La temperatura
La fermentación del compost se debe iniciar rápidamente. Dentro de un intervalo de tres o cuatro días el montón tiene que llegar a una temperatura aproximada de 50-60ºC que después tiene que disminuir progresivamente. Si no se calienta significa que el montón no está bien hecho. Tal vez está demasiado húmedo o no hay suficiente materia orgánica rica en nitrógeno. En este caso se tendrá que rehacer el montón. Si la temperatura superara 70ºC ya no sería descomposición sinó combustión y los nutrientes se degradarían.

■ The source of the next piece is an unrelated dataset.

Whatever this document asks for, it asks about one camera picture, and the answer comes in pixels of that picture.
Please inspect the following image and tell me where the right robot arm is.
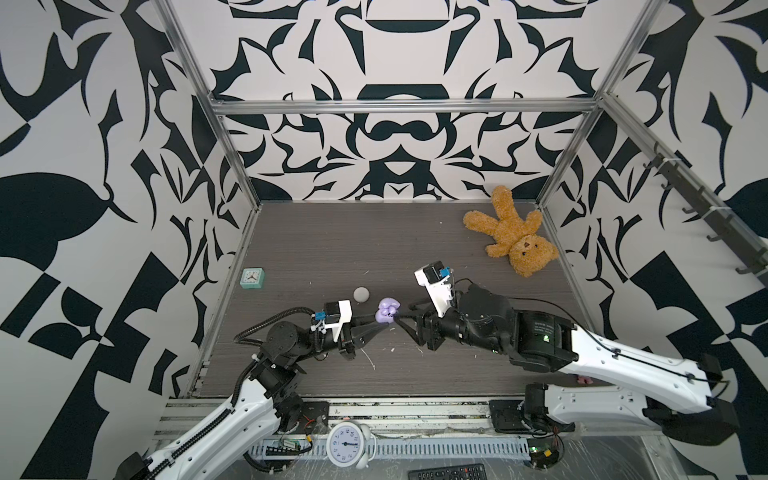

También tendríamos que rehacer el montón. Los responsables de esta subida de temperatura y, por tanto, de esta primera fase de descomposición son las bacterias. Su actividad provoca un aumento de temperatura que elimina los gérmenes y también todas las posibles semillas de malas hierbas.
La temperatura siempre se tiene que medir en el interior. Para facilitar la tarea, basta con atar el termómetro al extremo de una caña o escoba vieja.
La capa exterior del compost no se calienta como la interior, por eso la descomposición es más lenta. El hecho de cubrir el montón con tierra, paja, sacos,... facilitará que la subida de temperatura sea más homogénea por todo el montón.
La humedad
Mantener un grado de humedad óptimo es muy importante, ya que los microorganismos que intervienen en la descomposición de la materia orgánica disminuirán su actividad si disminuye la humedad. Cuando observamos con mucha facilidad hongos en su interior, parecidos a una telaraña blanquecina, significará que está demasiado seco. Si el montón está demasiado húmedo, el agua ocupará los espacios que ocupa el aire y, entonces, faltará oxígeno, se producirá la putrefacción y aparecerán malos olores. Conviene mezclar el compost con material seco, como por ejemplo, tierra vieja de semilleros, pequeñas ramas o hierba seca. Se tiene que proteger el montón en caso de lluvia.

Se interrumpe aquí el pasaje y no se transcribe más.